The plaintiff father did not appear to have played a very significant role initially in his daughter's care once the parties separated. He has, however, assumed full responsibility for Devin's care since early August 2008 and, by all accounts, has done well ever since.1 The testimony of the GAL and the report of Dr. James C. Black, the court appointed evaluator, both attest to the progress Devin has experienced both academically and socially since being placed in her father's care. She is a special needs child as a result of a birth defect and other issues. Currently Devin is a student at Alcorn Elementary School in Enfield, Connecticut. In the past she had some serious behavioral issues including extreme tantrums, but current reports indicate significant improvement in that area. Of concern to the court is the report that her behavior regresses after visits with the defendant. Her academic progress remains slow.
Each parent blames the other for problems with communication and obeying access schedules on a regular and consistent basis. The plaintiff describes the parties' participation in the Families In Transition Program (FIT) run by The Children's Law Center as a “horrible experience.” He claims that it made the defendant even more resistant to compromise and entrenched in her positions. He further claims that he has been unable to get insurance coverage for Devin through the Husky Program because the defendant, until very recently, had an open case with the State of Connecticut showing that she had primary custody. He claims that despite the fact that the child has not been in her care since mid 2008, the defendant continues to claim Devin as a dependent for income tax filing purposes. According to him, she has missed many scheduled exchanges despite the fact that she insists that he drive both ways between his home in Enfield and hers in Manchester.
The defendant is equally critical of the plaintiff. She claims that he is the one that does not meet for exchanges which resulted in her not seeing Devin last year for five months. She claims that he has removed her name from school records and implied, or worse, to the school officials that he has sole custody of Devin. She blames the father for causing the entire problem that resulted in the change of primary residence in 2008. As the defendant presents the facts, she had a three-day vacation planned and had attempted weeks in advance to get the plaintiff to care for Devin. It was, according to her, his weekend with Devin, so it would have only added one day. He would not give her a firm commitment and a short time before the planned vacation told her he could not do it. The plaintiff has a contrary version of these events. Although there is disagreement about the facts up to this point, both parties agree on what happened next. The defendant brought the child to daycare with extra clothing and her car seat and went off on the planned vacation.
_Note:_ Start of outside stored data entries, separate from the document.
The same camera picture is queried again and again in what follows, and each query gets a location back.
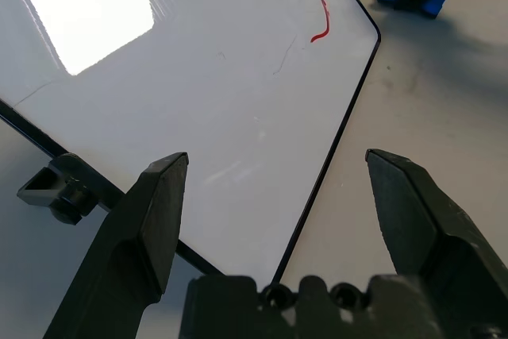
black edge trim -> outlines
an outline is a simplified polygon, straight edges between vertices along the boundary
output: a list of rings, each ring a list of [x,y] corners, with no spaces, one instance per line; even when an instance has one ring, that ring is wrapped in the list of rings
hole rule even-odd
[[[302,215],[300,216],[300,218],[298,220],[296,228],[294,229],[294,232],[291,235],[291,239],[287,245],[286,251],[283,254],[283,258],[281,259],[279,266],[277,267],[277,270],[276,270],[274,278],[273,278],[274,282],[279,282],[282,279],[284,270],[286,269],[286,266],[289,262],[289,259],[291,257],[293,250],[294,250],[294,247],[296,246],[296,242],[298,241],[298,237],[300,236],[300,233],[302,232],[302,229],[303,229],[303,226],[305,225],[306,219],[309,216],[309,212],[310,212],[310,209],[312,208],[312,205],[314,204],[314,200],[316,199],[316,196],[318,195],[319,188],[320,188],[321,184],[323,183],[323,180],[325,178],[328,167],[332,161],[333,154],[335,153],[335,150],[337,149],[339,140],[341,139],[342,133],[344,132],[344,129],[348,123],[349,117],[351,116],[352,108],[354,107],[356,100],[358,99],[360,90],[361,90],[362,86],[364,85],[365,78],[367,77],[368,70],[371,67],[374,56],[377,53],[379,44],[381,43],[381,32],[379,31],[377,24],[374,22],[371,15],[367,12],[367,10],[365,9],[365,7],[361,3],[361,1],[356,0],[356,2],[358,2],[358,5],[360,6],[360,8],[365,12],[368,19],[372,23],[372,25],[374,25],[375,31],[378,34],[378,40],[375,43],[374,50],[372,51],[372,54],[367,62],[367,66],[365,67],[364,73],[362,74],[362,76],[360,78],[358,87],[356,88],[355,93],[352,96],[352,100],[349,103],[349,107],[346,110],[344,119],[342,120],[341,127],[339,128],[339,131],[337,132],[337,135],[335,136],[335,139],[333,140],[332,147],[330,148],[330,150],[328,152],[328,155],[325,159],[325,163],[323,164],[323,167],[321,168],[321,171],[319,173],[317,181],[314,184],[314,188],[310,194],[309,199],[307,200],[307,204],[305,205],[305,208],[302,212]],[[35,125],[30,123],[24,117],[22,117],[12,107],[8,106],[2,100],[0,100],[0,118],[3,119],[8,125],[13,127],[15,130],[17,130],[26,139],[31,141],[40,150],[42,150],[43,152],[48,154],[51,158],[54,158],[55,156],[63,155],[68,152],[65,148],[63,148],[58,143],[56,143],[52,138],[50,138],[48,135],[43,133],[40,129],[38,129]],[[179,254],[184,260],[186,260],[189,264],[193,265],[195,268],[197,268],[200,272],[202,272],[204,274],[222,274],[210,262],[208,262],[203,257],[201,257],[199,254],[197,254],[193,249],[189,248],[181,240],[178,241],[178,244],[176,246],[176,253]]]
[[[18,131],[23,137],[48,154],[51,158],[67,153],[67,150],[56,143],[40,129],[28,122],[12,107],[0,100],[0,118]]]
[[[221,271],[189,248],[181,240],[178,240],[178,244],[176,245],[176,253],[203,274],[222,274]]]
[[[307,218],[309,217],[310,210],[312,209],[312,205],[314,204],[314,200],[316,199],[316,196],[318,196],[319,188],[321,187],[321,184],[323,183],[323,180],[325,179],[326,172],[328,171],[328,167],[330,163],[332,162],[333,155],[335,154],[335,150],[337,149],[337,146],[339,145],[339,141],[341,140],[342,133],[344,132],[346,125],[348,124],[349,117],[351,117],[352,109],[356,103],[356,100],[358,99],[358,95],[360,94],[360,91],[362,89],[362,86],[364,85],[365,78],[367,77],[367,73],[369,69],[371,68],[372,61],[374,60],[375,54],[378,52],[379,44],[381,43],[381,32],[379,31],[379,27],[375,23],[374,19],[372,19],[372,16],[367,12],[364,5],[360,0],[356,0],[358,2],[358,5],[360,8],[365,12],[365,14],[368,17],[368,20],[371,21],[372,25],[374,25],[375,31],[378,34],[378,40],[375,43],[374,49],[372,50],[372,54],[368,59],[367,66],[365,67],[364,73],[360,77],[360,82],[358,83],[358,87],[355,90],[355,93],[352,96],[351,102],[349,103],[348,109],[346,110],[346,114],[341,122],[341,127],[339,127],[339,131],[337,132],[337,135],[333,139],[332,147],[330,148],[330,151],[328,152],[328,155],[326,156],[325,163],[323,164],[323,167],[321,168],[321,172],[319,173],[319,176],[317,178],[316,183],[314,184],[314,188],[312,189],[312,193],[310,194],[309,199],[307,200],[307,204],[305,205],[305,209],[302,212],[302,215],[300,216],[298,223],[296,225],[296,228],[294,228],[293,234],[291,235],[291,239],[289,240],[289,244],[286,247],[286,250],[283,254],[283,258],[281,259],[279,266],[277,267],[277,270],[275,272],[275,275],[273,276],[272,282],[280,282],[280,280],[283,277],[284,271],[286,270],[286,266],[289,263],[289,259],[291,258],[291,254],[293,253],[294,247],[296,246],[296,243],[298,241],[298,238],[300,237],[300,233],[303,230],[303,226],[305,225],[305,222]]]

red marker line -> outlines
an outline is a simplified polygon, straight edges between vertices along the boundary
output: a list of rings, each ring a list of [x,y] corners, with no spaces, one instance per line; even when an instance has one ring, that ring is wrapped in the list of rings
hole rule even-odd
[[[328,35],[328,32],[330,32],[330,12],[328,12],[328,9],[326,8],[325,0],[321,0],[321,3],[323,3],[323,8],[325,9],[326,29],[323,33],[319,33],[318,35],[316,35],[312,39],[310,39],[311,43],[315,42],[317,39],[321,39],[322,37],[325,37],[326,35]]]

black clamp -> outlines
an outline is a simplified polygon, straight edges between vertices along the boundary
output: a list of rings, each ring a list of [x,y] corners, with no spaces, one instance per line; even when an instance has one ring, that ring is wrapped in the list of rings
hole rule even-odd
[[[98,204],[110,212],[124,193],[75,154],[57,156],[17,192],[32,206],[46,206],[53,216],[76,225]]]

scratch mark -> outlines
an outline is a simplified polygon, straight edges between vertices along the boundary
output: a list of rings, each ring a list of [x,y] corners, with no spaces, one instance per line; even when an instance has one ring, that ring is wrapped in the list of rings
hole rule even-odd
[[[321,39],[322,37],[325,37],[326,35],[328,35],[328,32],[330,32],[330,12],[328,12],[328,9],[326,8],[325,0],[321,0],[321,3],[323,4],[323,8],[325,9],[326,29],[323,33],[319,33],[318,35],[316,35],[312,39],[310,39],[311,43],[315,42],[317,39]]]
[[[13,106],[13,109],[14,109],[17,105],[19,105],[20,103],[22,103],[23,101],[25,101],[28,97],[33,96],[33,95],[34,95],[35,93],[37,93],[40,89],[42,89],[42,88],[43,88],[43,87],[45,87],[46,85],[49,85],[50,83],[53,83],[53,82],[54,82],[54,81],[49,81],[49,82],[47,82],[47,83],[44,83],[44,84],[40,85],[40,87],[38,87],[36,90],[34,90],[32,93],[30,93],[30,94],[29,94],[29,95],[27,95],[26,97],[24,97],[21,101],[16,102],[16,103],[14,104],[14,106]]]
[[[273,74],[274,74],[274,75],[276,75],[277,73],[279,73],[279,72],[280,72],[280,70],[283,68],[284,61],[286,61],[287,53],[289,52],[289,50],[290,50],[290,49],[291,49],[291,47],[293,46],[293,43],[294,43],[294,41],[296,40],[296,36],[298,36],[298,34],[297,34],[297,35],[294,35],[293,41],[291,42],[291,44],[289,45],[289,47],[287,47],[287,49],[286,49],[286,53],[284,53],[283,61],[282,61],[282,63],[280,63],[279,69],[278,69],[277,71],[274,71],[274,72],[273,72]]]

whiteboard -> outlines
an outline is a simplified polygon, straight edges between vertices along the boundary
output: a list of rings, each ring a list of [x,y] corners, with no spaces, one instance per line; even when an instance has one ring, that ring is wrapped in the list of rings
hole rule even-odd
[[[123,191],[188,152],[180,239],[261,287],[379,43],[357,0],[0,0],[0,18],[0,98]]]
The court, at the request of the GAL, ordered a custody evaluation to be performed by Dr. Black in January 2009. The report was not issued until July 30, 2010. Although there was no direct testimony as to why the report was so delayed,2 the impression left with the court was that the defendant did not cooperate with the evaluation in a timely fashion. The court is troubled by the numerous actions in the file designed to enforce compliance with its orders on the part of the defendant, including one occasion of incarceration.
Dr. Black's very thorough evaluation clearly demonstrates that both parents have contributed to the high conflict nature of the case before the court. In the past, the plaintiff has certainly not always acted maturely or in the child's best interests. In recent years since he has had primary custody, however, he appears to have demonstrated significant additional maturity as a parent and the child is doing well. Both the evaluator and the GAL have recommended joint legal custody with final decision making authority granted to the plaintiff. Both parents can accept that, but both think that they should have sole legal custody due to their admitted inability to function as co-parents for the benefit of Devin. The court agrees with the parents.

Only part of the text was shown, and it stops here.